TASK STATEMENT =>
What follows is a listing. Return every line of it exactly.
*** Opening INFORMATION SHOWN ***
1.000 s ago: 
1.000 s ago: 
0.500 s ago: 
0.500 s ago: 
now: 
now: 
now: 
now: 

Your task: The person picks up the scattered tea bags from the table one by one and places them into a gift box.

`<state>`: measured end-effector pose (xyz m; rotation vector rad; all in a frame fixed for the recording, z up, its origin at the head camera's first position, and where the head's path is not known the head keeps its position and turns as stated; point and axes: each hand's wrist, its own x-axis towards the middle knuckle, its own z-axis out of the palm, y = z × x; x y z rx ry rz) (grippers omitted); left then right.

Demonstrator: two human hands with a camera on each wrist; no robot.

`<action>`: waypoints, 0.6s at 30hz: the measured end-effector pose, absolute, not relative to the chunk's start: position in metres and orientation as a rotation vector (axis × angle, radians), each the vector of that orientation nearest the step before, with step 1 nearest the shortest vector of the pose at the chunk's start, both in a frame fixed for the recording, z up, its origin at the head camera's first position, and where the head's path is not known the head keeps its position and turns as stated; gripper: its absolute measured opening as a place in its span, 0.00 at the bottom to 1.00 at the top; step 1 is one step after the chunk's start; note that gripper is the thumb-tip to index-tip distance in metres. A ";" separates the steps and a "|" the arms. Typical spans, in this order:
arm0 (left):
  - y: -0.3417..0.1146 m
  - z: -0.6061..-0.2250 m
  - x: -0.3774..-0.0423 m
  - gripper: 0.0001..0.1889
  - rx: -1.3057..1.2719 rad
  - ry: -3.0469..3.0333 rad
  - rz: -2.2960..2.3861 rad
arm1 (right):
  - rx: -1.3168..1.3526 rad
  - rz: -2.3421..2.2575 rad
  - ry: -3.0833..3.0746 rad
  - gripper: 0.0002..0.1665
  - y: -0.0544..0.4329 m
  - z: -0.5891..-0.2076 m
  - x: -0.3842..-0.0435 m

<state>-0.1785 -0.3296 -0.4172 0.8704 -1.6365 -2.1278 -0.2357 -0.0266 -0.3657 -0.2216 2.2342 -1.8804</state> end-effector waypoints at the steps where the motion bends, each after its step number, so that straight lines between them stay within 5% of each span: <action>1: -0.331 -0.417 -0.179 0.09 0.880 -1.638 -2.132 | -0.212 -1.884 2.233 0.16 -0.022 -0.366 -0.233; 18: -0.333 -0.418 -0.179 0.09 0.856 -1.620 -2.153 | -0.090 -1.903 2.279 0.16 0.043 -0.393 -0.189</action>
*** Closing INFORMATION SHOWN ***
EXERCISE RESPONSE =>
1.000 s ago: 
1.000 s ago: 
0.500 s ago: 
0.500 s ago: 
now: 
now: 
now: 
now: 

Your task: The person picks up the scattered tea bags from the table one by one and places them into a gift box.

`<state>`: measured end-effector pose (xyz m; rotation vector rad; all in a frame fixed for the recording, z up, its origin at the head camera's first position, and where the head's path is not known the head keeps its position and turns as stated; point and axes: each hand's wrist, its own x-axis towards the middle knuckle, its own z-axis out of the palm, y = z × x; x y z rx ry rz) (grippers omitted); left then right.

Demonstrator: two human hands with a camera on each wrist; no robot.

`<action>`: waypoints, 0.6s at 30hz: the measured end-effector pose, absolute, not relative to the chunk's start: position in metres and orientation as a rotation vector (axis × angle, radians), each the vector of that orientation nearest the step before, with step 1 nearest the shortest vector of the pose at the chunk's start, both in a frame fixed for the recording, z up, its origin at the head camera's first position, and where the head's path is not known the head keeps its position and turns as stated; gripper: its absolute measured opening as a place in its span, 0.00 at the bottom to 1.00 at the top; step 1 is one step after the chunk's start; note that gripper is the thumb-tip to index-tip distance in metres. A ";" separates the steps and a "|" the arms. Typical spans, in this order:
arm0 (left):
  - y: -0.3417..0.1146 m
  - z: -0.6061..-0.2250 m
  - x: -0.3774..-0.0423 m
  - gripper: 0.0001..0.1889
  - rx: -1.3057..1.2719 rad
  - ry: -3.0469..3.0333 rad
  - rz: -2.2960..2.3861 rad
arm1 (right):
  - rx: -1.3168..1.3526 rad
  - rz: -2.3421..2.2575 rad
  - ry: -3.0833..3.0746 rad
  - gripper: 0.0002..0.1665
  - y: -0.0544..0.4329 m
  - z: -0.5891..-0.2076 m
  - x: -0.3842..-0.0435 m

<state>-0.1785 -0.3296 -0.4172 0.8704 -1.6365 -2.1278 -0.2357 -0.0266 -0.3657 -0.2216 2.2342 -1.8804</state> end-effector waypoints at the steps where the motion bends, each after its step number, so that straight lines between them stay within 5% of each span: <action>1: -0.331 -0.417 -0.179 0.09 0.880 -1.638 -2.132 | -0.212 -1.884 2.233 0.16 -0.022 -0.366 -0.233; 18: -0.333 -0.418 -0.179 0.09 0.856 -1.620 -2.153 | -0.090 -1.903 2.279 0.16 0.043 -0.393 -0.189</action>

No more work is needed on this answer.